Path: Home => AVR overview => Programming techniques => AVR Number 1    (Diese Seite in Deutsch: Flag DE) Logo

Why AVRs are still the best controllers

Now, this is all nonsense. I startet in 1999 with AVRs and use them ever since for many different purposes. In that time I never touched limits in respect to storage space, speed (instructions per second), bits, etc. But: I did not try to design a mobile phone, an cable-free internet repeater, a navigator or a PC. That would be wasting time because you get those things for small money, no need for own efforts here.

AVR's best design idea: Plenty registers

Why should you use AVRs? Now, because they have 32 registers. This is more than any other controller provides, a so-called unique feature.

Why is that so important? Now: the content of the 32 registers can be directly fed into the central computing unit CPU. With only one instruction in machine code, e. g. add R0,R1, two 8 bit numbers can be added. With two of those instructions, add R0,R2 and adc R1,R3 two 16 bit numbers in the registers R1:R0 and R3:R2 are added. This runs as fast as possible and needs only two controller clock cycles.

Try to do that with a PIC micro: those have only one single register and you repeatedly have to read and write to the SRAM to resolve that. The two AVR instructions are blown up to several more in a PIC. Just because he is lacking registers.

So, the simple comparison of the clock rates of AVRs and PICs is by a factor of three to four misleading. If each AVR instruction translates to four in a PIC, the AVR runs accordingly much faster.

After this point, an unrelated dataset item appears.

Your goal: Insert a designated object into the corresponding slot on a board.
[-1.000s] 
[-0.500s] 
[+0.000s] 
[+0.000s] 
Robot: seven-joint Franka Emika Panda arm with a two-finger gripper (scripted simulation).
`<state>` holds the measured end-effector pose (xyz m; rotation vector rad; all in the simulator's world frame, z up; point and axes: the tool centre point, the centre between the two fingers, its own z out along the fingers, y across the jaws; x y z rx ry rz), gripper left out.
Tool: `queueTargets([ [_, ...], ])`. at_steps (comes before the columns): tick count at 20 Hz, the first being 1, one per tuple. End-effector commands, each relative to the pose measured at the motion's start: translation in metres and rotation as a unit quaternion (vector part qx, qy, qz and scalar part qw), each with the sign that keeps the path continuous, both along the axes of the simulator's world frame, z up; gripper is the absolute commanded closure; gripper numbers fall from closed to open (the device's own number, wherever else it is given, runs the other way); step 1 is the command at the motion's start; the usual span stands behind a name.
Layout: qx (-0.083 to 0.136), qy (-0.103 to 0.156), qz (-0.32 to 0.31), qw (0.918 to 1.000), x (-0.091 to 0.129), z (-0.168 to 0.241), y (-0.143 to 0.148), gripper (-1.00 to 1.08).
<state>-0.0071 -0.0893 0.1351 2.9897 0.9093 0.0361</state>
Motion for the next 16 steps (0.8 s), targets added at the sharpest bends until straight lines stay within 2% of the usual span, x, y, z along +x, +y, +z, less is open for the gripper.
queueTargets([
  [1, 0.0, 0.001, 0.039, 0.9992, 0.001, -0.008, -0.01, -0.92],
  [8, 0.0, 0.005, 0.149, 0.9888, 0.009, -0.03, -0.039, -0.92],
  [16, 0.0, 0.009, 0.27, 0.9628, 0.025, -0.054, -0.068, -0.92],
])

In most cases, and in simple projects and tasks, one does not need more storage space than the 32 registers.Therefore you don't need the lame SRAM in AVRs (reading and writing from/to the SRAM requires two clock cycles instead of one). Even the fact that several instruction types work with registers equal or above 16 only (e. g. ldi Register,Constant only works with R16 and above), is not really a disadvantage: you still have 16 registers left that can do it all, and that is still much more than in any other controller. With a little planning you can avoid having to use two instructions for that.

Those who leave register allocation for their compiler, because one believes that a high-C-compiler does it better, are relieved from that task, but what the compiler will select is not always the optimal solution.

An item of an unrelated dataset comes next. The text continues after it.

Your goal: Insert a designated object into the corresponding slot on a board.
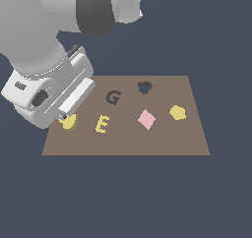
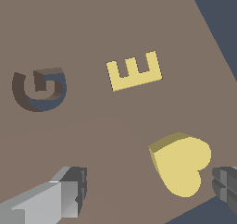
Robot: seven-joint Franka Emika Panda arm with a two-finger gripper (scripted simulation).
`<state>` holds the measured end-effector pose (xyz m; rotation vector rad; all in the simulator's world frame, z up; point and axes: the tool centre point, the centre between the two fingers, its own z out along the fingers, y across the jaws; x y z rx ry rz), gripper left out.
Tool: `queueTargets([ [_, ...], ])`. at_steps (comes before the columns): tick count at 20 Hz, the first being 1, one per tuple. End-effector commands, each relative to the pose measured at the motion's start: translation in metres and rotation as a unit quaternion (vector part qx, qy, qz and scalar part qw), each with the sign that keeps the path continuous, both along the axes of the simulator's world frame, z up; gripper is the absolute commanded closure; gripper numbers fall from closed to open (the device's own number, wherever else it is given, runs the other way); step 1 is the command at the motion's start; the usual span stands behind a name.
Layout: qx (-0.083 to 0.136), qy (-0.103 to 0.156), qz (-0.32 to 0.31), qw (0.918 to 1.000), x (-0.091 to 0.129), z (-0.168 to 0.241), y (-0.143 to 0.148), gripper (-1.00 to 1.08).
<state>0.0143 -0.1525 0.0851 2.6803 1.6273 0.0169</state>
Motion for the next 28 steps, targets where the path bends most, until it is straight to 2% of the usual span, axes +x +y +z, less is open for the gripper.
queueTargets([
  [1, 0.0, 0.001, 0.037, 0.9993, 0.006, -0.007, -0.008, -0.92],
  [8, -0.001, 0.004, 0.115, 0.9934, 0.02, -0.023, -0.023, -0.92],
  [14, -0.001, 0.005, 0.157, 0.9875, 0.03, -0.031, -0.03, -0.92],
  [20, -0.001, 0.006, 0.177, 0.9842, 0.035, -0.035, -0.032, -0.92],
  [28, -0.001, 0.006, 0.177, 0.9841, 0.035, -0.045, -0.032, -0.92],
])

(Nearly) Double speed by pre fetch

Another property that makes AVRs double as fast than PICs: while an instruction is executed the next instruction is already read from the program's flash memory (Pre-Fetch). If you are lucky, execution lasts exactly one clock cycle: if the executed instruction is not a branching or jumping instruction or, in case of conditional branching, if the condition is not true. Then the execution of the next instruction follows immediately. If that is not the case, flash read has to be repeated and the execution lasts two cycles.

To see, how often jumps or branches occur in source cvode, I have counted all 22,000 instructions in my self-written AVR source code and found that 28.11% of those were jump, call or branch instructions. If we assume that the count of instructions is a linear function of their execution occurrence (which is not a perfect match), pre-fetch makes AVRs by 1.72-fold faster than they were without that. That is not double, but very near to that.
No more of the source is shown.